#### Recorded information:
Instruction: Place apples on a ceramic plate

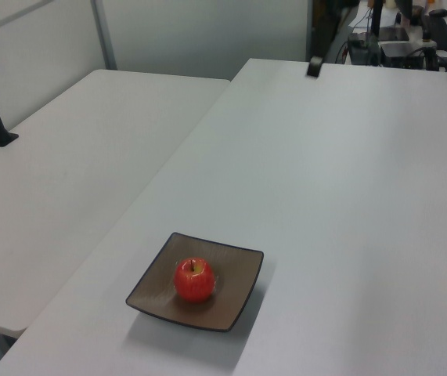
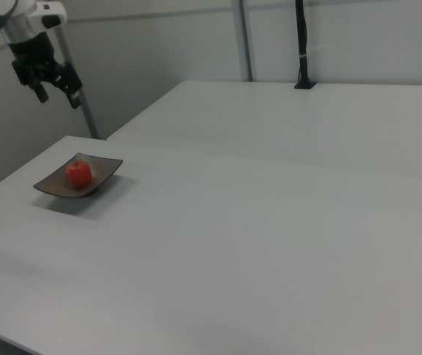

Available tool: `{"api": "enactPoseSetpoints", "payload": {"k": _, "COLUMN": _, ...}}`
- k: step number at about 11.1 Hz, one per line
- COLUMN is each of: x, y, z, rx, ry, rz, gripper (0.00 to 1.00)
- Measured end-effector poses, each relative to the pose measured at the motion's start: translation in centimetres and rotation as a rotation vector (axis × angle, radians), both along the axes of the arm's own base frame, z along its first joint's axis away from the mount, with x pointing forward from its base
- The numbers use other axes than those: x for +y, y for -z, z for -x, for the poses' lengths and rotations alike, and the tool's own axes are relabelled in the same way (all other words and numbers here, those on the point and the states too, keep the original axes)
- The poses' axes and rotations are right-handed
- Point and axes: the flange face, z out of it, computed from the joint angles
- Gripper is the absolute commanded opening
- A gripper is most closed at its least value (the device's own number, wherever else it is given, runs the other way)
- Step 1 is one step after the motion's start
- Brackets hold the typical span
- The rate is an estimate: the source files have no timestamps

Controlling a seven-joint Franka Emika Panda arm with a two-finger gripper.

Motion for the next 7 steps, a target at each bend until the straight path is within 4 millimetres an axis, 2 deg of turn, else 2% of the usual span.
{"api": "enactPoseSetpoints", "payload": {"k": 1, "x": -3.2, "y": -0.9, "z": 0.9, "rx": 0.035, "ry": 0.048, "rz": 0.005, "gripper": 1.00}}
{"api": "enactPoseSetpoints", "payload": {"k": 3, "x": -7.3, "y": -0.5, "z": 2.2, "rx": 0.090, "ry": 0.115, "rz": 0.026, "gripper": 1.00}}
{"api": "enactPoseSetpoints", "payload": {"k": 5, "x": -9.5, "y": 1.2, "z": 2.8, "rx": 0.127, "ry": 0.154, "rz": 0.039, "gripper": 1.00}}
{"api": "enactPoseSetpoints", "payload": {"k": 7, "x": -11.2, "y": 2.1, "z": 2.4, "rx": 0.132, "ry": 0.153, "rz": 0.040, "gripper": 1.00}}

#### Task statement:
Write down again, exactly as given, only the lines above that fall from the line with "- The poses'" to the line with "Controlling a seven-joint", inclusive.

#### Problem solution:
- The poses' axes and rotations are right-handed
- Point and axes: the flange face, z out of it, computed from the joint angles
- Gripper is the absolute commanded opening
- A gripper is most closed at its least value (the device's own number, wherever else it is given, runs the other way)
- Step 1 is one step after the motion's start
- Brackets hold the typical span
- The rate is an estimate: the source files have no timestamps

Controlling a seven-joint Franka Emika Panda arm with a two-finger gripper.

No further output will be produced for this exercise.